* Supplied records:
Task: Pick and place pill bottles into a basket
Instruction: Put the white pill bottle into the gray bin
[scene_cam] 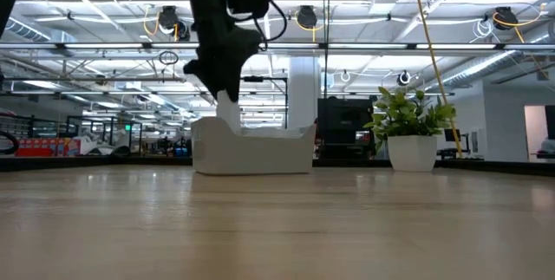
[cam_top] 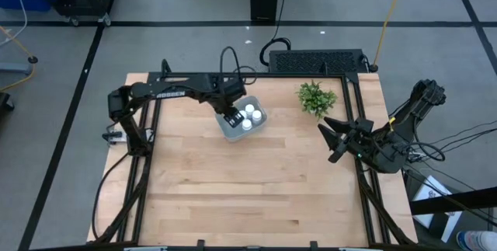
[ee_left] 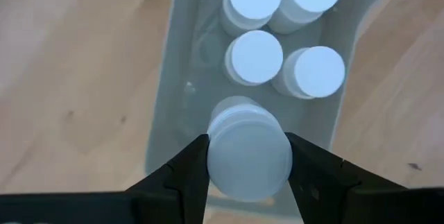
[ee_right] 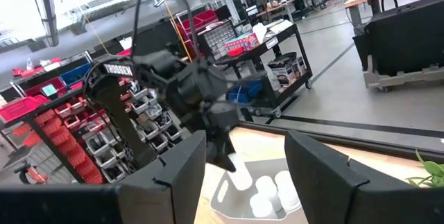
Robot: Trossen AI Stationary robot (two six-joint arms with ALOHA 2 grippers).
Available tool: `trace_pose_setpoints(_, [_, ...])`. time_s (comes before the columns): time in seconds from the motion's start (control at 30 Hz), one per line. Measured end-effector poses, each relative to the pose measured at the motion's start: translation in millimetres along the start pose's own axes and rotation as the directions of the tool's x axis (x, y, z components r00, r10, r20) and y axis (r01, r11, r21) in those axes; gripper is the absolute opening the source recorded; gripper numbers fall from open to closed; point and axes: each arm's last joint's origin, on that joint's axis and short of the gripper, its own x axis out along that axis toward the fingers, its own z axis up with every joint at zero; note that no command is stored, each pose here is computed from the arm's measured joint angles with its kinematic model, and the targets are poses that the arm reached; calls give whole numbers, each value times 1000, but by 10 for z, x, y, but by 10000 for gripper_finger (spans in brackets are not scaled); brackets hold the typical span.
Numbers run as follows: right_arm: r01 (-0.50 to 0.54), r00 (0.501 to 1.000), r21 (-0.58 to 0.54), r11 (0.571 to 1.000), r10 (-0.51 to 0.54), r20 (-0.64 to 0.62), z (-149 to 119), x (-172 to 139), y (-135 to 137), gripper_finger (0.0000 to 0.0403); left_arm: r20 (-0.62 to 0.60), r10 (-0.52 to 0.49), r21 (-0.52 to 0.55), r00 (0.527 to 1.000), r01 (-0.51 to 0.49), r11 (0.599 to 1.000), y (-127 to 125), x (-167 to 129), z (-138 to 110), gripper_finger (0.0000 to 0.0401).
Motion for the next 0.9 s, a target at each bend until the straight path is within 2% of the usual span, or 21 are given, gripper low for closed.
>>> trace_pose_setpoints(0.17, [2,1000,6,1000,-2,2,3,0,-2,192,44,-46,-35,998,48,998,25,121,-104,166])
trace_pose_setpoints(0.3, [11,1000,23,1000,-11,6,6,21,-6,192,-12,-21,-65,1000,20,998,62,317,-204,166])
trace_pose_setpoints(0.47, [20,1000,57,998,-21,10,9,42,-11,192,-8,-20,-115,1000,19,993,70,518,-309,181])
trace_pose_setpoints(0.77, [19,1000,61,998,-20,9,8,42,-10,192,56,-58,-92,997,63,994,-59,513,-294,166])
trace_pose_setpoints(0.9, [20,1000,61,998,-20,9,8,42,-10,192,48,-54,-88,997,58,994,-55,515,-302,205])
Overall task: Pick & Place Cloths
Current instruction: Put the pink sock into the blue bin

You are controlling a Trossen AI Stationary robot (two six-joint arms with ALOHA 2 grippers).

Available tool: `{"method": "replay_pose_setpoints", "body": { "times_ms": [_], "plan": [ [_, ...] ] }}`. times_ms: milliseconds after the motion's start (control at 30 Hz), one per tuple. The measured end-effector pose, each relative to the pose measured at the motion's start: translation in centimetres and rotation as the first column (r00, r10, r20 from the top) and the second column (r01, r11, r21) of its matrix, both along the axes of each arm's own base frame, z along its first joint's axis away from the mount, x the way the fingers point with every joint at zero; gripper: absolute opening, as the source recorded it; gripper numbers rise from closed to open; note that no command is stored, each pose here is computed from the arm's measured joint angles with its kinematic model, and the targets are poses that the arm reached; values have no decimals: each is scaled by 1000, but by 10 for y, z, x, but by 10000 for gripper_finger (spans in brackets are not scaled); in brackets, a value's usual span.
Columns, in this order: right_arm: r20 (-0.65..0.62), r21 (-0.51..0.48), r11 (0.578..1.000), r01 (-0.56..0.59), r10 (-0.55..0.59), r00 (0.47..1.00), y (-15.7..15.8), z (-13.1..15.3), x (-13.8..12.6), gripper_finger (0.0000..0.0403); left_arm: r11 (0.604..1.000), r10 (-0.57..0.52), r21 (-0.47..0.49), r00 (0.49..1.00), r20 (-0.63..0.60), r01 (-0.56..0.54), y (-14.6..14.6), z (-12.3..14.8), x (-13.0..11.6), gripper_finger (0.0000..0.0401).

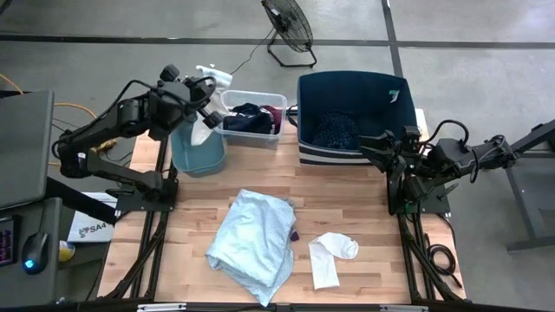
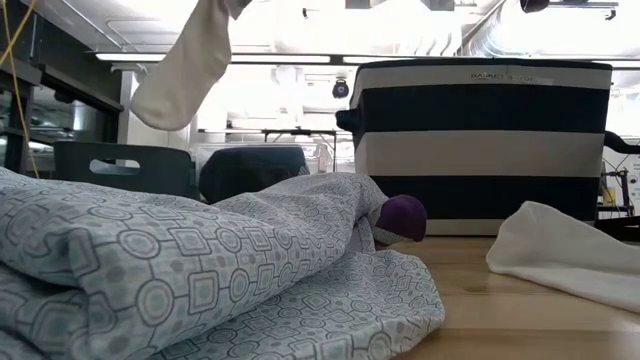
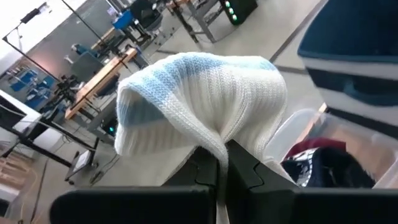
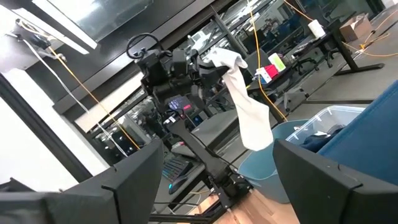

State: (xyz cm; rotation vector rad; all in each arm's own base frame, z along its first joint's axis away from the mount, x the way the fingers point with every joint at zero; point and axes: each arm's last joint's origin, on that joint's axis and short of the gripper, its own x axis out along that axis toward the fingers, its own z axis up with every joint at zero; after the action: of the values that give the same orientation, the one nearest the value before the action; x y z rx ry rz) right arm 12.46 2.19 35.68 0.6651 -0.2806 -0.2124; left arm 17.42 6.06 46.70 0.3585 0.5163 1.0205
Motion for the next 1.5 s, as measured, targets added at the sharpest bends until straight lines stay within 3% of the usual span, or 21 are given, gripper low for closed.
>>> {"method": "replay_pose_setpoints", "body": {
  "times_ms": [333,567,900,1200,1500],
  "plan": [
    [-10,-2,1000,5,-5,1000,1,-1,2,295,993,108,-39,992,-65,-110,17,-8,-10,0],
    [-28,3,1000,31,-31,999,1,-3,7,295,959,206,-186,976,-70,-216,25,-22,-24,0],
    [-45,-1,999,32,-32,998,3,-5,11,295,859,273,-431,960,-69,-275,25,-62,-24,0],
    [-45,-1,999,32,-32,998,2,-5,11,295,742,421,-521,898,-129,-422,25,-111,-24,0],
    [-45,-3,1000,22,-22,999,3,-5,11,295,641,508,-596,850,-141,-483,24,-147,-25,0]
  ]
}}
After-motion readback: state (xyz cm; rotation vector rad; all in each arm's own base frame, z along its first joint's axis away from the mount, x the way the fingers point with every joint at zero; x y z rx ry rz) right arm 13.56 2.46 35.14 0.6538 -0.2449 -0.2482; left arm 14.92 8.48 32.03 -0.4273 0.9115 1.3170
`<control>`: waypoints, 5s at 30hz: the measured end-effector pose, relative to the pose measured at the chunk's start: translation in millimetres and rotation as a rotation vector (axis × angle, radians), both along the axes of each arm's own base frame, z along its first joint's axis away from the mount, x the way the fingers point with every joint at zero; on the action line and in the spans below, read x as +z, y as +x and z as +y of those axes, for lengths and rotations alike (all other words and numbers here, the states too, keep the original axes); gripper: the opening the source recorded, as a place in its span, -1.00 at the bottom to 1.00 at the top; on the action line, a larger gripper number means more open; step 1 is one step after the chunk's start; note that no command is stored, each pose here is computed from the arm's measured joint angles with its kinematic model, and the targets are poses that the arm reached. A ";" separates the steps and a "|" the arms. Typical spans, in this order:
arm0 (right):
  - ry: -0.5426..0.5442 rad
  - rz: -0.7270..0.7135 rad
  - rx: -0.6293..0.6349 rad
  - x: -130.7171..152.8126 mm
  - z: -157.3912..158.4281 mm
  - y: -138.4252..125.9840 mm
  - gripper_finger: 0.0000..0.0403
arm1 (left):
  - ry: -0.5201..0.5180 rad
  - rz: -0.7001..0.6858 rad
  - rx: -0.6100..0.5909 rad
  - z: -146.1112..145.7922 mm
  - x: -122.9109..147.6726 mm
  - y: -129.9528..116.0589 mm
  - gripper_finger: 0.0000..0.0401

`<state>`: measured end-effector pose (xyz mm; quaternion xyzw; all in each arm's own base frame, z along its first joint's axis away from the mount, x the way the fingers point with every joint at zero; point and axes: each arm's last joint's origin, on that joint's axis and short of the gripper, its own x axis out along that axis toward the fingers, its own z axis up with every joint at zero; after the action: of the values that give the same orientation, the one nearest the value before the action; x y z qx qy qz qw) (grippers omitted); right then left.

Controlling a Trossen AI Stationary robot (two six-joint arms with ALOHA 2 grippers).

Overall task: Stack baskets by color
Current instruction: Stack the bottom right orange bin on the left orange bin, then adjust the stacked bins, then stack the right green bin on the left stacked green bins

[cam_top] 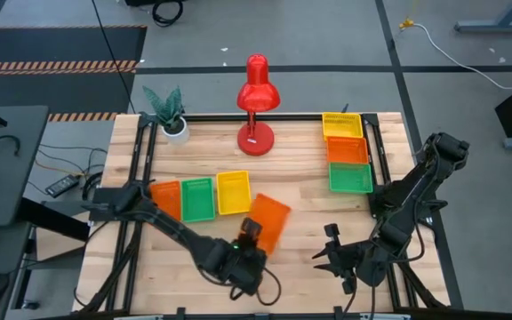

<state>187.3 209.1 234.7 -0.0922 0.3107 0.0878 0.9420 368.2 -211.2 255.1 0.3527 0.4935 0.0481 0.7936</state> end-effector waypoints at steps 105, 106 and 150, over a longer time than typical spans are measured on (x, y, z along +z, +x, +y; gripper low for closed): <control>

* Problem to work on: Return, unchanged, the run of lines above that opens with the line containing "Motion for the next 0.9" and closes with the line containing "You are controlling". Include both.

* Answer section:
Motion for the next 0.9 s, a target at each bend until the straight path is within 2% of the usual span, or 21 are given, gripper low for closed.
>>> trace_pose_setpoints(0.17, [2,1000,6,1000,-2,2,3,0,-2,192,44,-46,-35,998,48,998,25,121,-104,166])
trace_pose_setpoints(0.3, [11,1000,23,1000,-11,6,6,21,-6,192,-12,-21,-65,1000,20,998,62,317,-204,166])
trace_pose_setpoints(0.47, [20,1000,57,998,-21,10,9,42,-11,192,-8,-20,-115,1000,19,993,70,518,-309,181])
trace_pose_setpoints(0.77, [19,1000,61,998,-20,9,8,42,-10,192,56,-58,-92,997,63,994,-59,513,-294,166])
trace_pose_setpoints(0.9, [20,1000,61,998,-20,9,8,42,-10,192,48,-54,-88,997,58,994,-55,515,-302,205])
Overall task: Pick & Place Cloths
Current instruction: Put the pink sock into the blue bin

You are controlling a Trossen AI Stationary robot (two six-joint arms with ALOHA 2 grippers).

There is nothing further to add to the answer.